_What you should do_
Would you transcribe exactly the lines below, starting at the one that contains "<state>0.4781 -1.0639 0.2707" and ending with the last line, both included? Leave out all other lines.

_Information shown_
= Beginning of Section =

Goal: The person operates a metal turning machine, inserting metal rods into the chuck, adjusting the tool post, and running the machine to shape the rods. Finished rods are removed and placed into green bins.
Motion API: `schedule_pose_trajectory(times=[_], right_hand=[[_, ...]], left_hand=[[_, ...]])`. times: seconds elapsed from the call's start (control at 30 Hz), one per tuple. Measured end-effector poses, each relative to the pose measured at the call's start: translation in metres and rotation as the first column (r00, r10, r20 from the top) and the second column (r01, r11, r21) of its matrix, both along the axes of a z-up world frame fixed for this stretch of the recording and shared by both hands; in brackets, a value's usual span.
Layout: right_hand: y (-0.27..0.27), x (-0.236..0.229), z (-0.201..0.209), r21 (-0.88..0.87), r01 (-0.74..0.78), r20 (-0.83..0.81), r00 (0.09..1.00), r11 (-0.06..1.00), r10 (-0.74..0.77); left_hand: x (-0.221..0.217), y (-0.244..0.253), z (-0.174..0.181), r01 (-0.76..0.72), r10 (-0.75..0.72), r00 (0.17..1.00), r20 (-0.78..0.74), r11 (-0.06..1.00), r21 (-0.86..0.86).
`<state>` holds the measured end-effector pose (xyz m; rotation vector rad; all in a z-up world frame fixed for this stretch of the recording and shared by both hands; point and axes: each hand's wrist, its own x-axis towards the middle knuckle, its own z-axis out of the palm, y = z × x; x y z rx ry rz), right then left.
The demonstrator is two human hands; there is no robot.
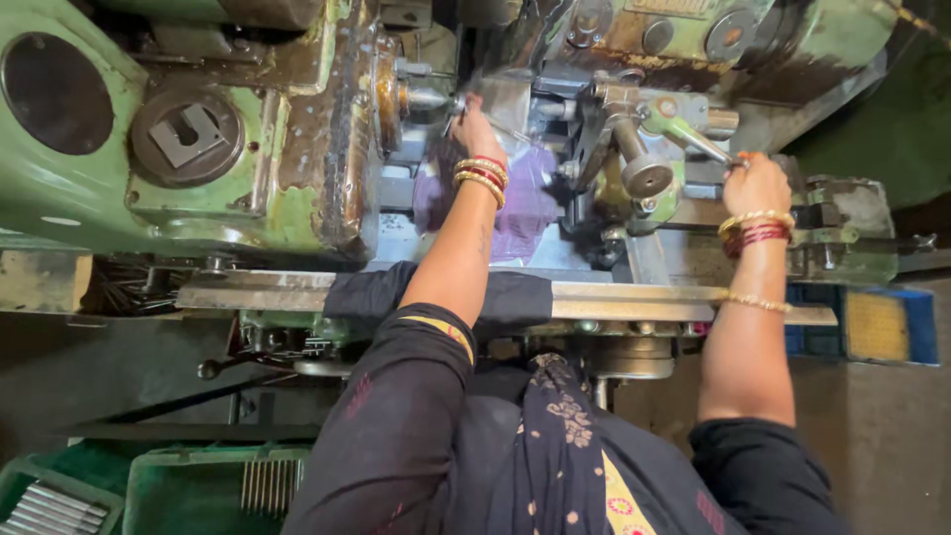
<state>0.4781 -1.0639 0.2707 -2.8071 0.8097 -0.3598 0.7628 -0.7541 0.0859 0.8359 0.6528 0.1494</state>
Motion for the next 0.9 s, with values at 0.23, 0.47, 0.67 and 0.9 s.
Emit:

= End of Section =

_Answer box_
<state>0.4781 -1.0639 0.2707 -2.8071 0.8097 -0.3598 0.7628 -0.7541 0.0859 0.8359 0.6528 0.1494</state>
Motion for the next 0.9 s, with values at 0.23, 0.47, 0.67 and 0.9 s.
Emit:

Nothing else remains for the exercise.